=== Material provided ===
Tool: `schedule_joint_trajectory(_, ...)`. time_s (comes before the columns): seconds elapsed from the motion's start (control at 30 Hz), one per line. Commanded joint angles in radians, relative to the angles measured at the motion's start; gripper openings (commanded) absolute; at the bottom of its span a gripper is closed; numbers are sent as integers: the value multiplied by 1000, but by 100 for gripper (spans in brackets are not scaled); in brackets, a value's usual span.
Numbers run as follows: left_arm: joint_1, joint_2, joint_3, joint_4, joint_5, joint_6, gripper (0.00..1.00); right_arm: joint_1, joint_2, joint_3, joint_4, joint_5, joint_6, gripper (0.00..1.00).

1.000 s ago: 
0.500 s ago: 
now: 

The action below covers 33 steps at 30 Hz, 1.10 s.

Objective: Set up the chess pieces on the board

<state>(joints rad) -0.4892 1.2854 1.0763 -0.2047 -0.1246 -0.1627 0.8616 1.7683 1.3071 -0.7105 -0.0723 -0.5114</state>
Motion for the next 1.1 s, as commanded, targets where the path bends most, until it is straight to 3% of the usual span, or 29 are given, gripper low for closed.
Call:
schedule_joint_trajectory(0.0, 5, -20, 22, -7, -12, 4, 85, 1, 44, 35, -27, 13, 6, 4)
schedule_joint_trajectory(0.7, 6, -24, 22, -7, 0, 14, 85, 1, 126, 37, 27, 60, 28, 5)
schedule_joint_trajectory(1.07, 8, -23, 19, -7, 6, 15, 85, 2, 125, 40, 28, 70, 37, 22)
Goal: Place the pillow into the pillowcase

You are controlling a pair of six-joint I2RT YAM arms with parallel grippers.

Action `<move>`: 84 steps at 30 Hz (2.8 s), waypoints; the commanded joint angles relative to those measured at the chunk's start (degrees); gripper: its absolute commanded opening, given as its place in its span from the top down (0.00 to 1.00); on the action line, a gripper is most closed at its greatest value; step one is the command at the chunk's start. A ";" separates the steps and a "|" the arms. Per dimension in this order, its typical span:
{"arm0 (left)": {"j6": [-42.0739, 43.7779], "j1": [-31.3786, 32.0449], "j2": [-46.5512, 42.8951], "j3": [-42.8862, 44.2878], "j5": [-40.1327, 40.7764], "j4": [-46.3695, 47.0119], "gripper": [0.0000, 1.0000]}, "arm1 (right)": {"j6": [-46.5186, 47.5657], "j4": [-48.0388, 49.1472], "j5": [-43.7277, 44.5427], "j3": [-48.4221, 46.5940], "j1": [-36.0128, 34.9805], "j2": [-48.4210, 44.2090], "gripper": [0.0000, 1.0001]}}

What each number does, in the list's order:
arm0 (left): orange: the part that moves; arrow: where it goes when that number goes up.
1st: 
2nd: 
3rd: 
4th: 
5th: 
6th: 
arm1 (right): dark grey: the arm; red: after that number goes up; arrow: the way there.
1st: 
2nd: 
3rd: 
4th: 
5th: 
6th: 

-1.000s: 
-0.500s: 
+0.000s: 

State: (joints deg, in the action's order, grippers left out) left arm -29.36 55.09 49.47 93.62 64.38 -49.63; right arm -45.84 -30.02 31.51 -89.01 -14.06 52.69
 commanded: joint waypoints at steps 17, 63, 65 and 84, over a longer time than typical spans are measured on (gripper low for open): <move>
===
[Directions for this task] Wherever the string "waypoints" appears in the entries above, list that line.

[Answer to this task]
Action `<move>`: 84 steps at 30 Hz (2.8 s), waypoints; the commanded joint angles relative to those measured at the chunk's start (degrees); gripper: its absolute commanded opening, given as its place in its span from the top down (0.00 to 1.00); on the action line, a gripper is most closed at its greatest value; step one is the command at the chunk's start. A ";" separates the steps and a "|" the arms. Per dimension in this order, its typical span:
 commanded: joint waypoints at steps 17, 63, 65 and 84, over a longer time than typical spans are measured on (gripper low for open): <move>

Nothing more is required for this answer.